If we refuse to study the effects of misinformation because it can sometimes be hard to pin down, we miss the opportunity to understand the bigger picture and protect people from harm.
The fact that there are cases in which misinformation cannot be readily and unambiguously differentiated from true information should not compel us to stop studying the problem. To the contrary, if misinformation is sometimes difficult to identify, then we need to redouble efforts to find reliable means to improve our detection task. (We acknowledge and applaud Shapiro’s earlier Microsoft-sponsored project about the digital fingerprints of misinformation as part of this effort.)
Shapiro and Norton claim that research on misinformation requires adjudication of the truth value of content, which, according to them, is difficult if not impossible because of the ideological bias of researchers and because “even on a purely factual level, we’re simply too often incorrect.” Sure, researchers sometimes get things wrong. But they also get many things right, and the raison d’être of scientific research is not to be infallible but to move in the direction of truth as indicated by the evidence. All research involves expert judgment; that is just a fact of scientific life. Most important problems are hard, but this is no reason to avoid them, and the fact that the real world is often messy and ambiguous is no reason not to strive for whatever clarity we can achieve. There are circumstances in which dangerous sharks may be confused with benign Mekong giant catfish, but that does not — and should not — deter ichthyologists from differentiating between taxa.
As for ideological bias: In fact, research shows that independent fact-checks of false claims highly correlate with one another, as well as with ratings of bipartisan crowds. Of course not every claim can be fact-checked, but that’s why misinformation interventions seek to empower people to spot the manipulation tactics that underpin misinformation in general rather than focusing on verifying or disproving specific empirical claims.
Moreover, using heuristic categories (“misinformation,” “disinformation,” “infodemic,” and so on) is an essential part of producing testable research hypotheses, which allow for increased precision.
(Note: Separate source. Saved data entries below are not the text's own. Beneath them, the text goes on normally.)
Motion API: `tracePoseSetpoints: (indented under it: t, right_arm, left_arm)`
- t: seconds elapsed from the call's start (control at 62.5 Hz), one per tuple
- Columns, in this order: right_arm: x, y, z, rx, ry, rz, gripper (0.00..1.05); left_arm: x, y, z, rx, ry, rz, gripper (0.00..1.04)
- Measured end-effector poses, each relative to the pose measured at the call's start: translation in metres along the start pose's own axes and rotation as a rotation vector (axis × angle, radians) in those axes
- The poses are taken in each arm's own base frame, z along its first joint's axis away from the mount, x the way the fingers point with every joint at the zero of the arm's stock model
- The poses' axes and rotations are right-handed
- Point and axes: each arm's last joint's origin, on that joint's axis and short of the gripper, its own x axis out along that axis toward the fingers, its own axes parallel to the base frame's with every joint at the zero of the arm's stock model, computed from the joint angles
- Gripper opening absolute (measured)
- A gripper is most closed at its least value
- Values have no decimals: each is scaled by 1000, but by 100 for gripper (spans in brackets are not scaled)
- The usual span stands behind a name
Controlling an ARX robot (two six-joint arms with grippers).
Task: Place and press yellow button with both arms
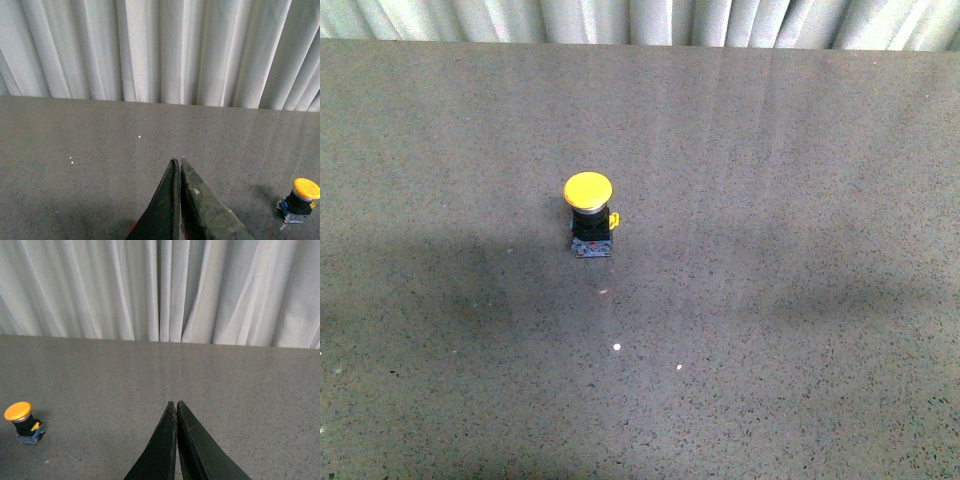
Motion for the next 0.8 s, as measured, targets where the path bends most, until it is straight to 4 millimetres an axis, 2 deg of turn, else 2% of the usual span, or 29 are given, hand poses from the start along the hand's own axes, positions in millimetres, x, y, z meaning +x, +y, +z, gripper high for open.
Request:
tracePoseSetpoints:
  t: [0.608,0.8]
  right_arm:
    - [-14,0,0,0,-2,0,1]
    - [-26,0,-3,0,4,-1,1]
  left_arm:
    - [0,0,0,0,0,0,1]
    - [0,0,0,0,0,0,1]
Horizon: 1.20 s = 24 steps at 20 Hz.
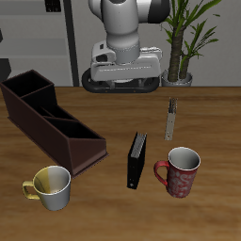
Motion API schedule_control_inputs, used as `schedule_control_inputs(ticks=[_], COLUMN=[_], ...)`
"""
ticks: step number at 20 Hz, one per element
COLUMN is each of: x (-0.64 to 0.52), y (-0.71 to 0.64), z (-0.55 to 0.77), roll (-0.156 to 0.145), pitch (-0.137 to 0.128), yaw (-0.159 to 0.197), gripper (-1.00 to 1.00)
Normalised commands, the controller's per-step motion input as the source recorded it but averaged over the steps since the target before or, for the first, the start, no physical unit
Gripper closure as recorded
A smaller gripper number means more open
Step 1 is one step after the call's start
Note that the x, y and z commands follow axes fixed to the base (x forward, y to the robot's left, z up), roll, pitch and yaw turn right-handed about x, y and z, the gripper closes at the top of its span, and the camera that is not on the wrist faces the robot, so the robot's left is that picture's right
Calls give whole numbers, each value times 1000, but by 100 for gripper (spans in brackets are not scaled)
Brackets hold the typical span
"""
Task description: Place the yellow book into the right desk caddy's right compartment and place the red mug into the right desk caddy's left compartment
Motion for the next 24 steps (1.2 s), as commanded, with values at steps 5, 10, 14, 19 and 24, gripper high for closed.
schedule_control_inputs(ticks=[5, 10, 14, 19, 24], x=[82, 121, -194, -448, -319], y=[-13, 131, 274, 530, 411], z=[-68, -129, -186, -225, -143], roll=[-35, -27, -16, -52, -13], pitch=[2, 9, -25, -58, -42], yaw=[-1, -34, -73, 1, 3], gripper=[-100, -100, -100, -100, -100])
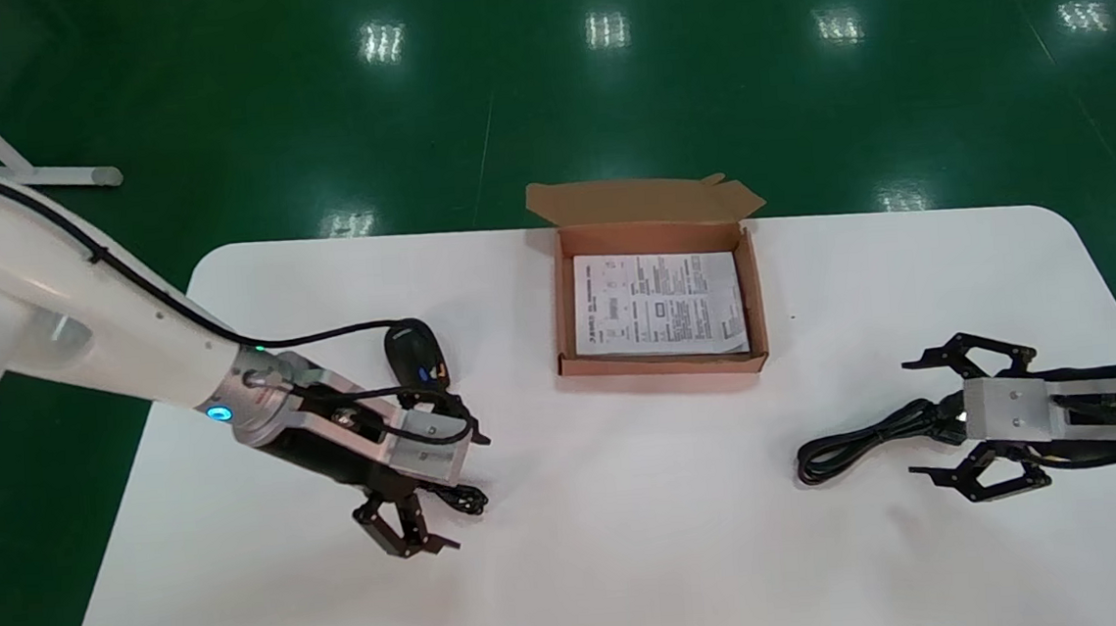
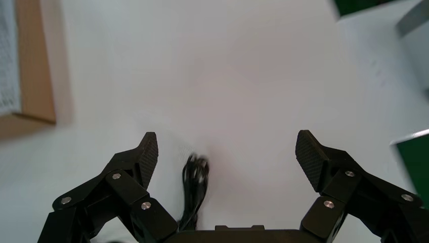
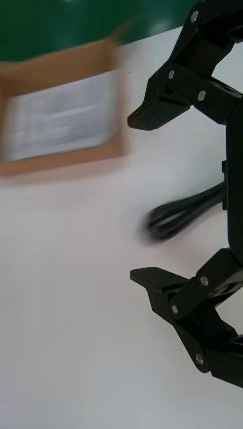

For example, infodemiology has produced highly precise epidemiological models and mathematical formalizations of misinformation diffusion that coincide with real-world observations from social media. Research — including our own — has shown that misinformation can be coherently defined, measured in terms of discernible and diagnostic empirical features (such as emotional manipulation or use of logical fallacies), and countered using evidence-based interventions. For example, corrective ads about tobacco misinformation have shown to increase intentions to quit smoking. Preemptively refuting misinformation — an approach known as prebunking — was used by the U.S. government to take the wind out of Putin’s planned invasion of Ukraine and subsequently delayed the attack. In short, harm can be prevented by identifying, measuring, and countering misinformation.
We applaud Shapiro and Norton’s call for greater support for standardized detection and measurement systems that will allow scientists to get a better overview of the entire information environment. But this proposal can only be achieved by augmenting, rather than diminishing, the current study of misinformation, so that better detection systems can live up to their promise.
The entire history of science can be understood as the attempt to sort false claims from true ones, based on evidence. That has always involved a high degree of attention to classification of topics and categories of analysis. Scholars concerned about the adverse impacts of dis- and misinformation are simply doing what scientists have always done and need to continue to do. Misinformation is real, alas, and it needs to be studied alongside all the other real things in the world.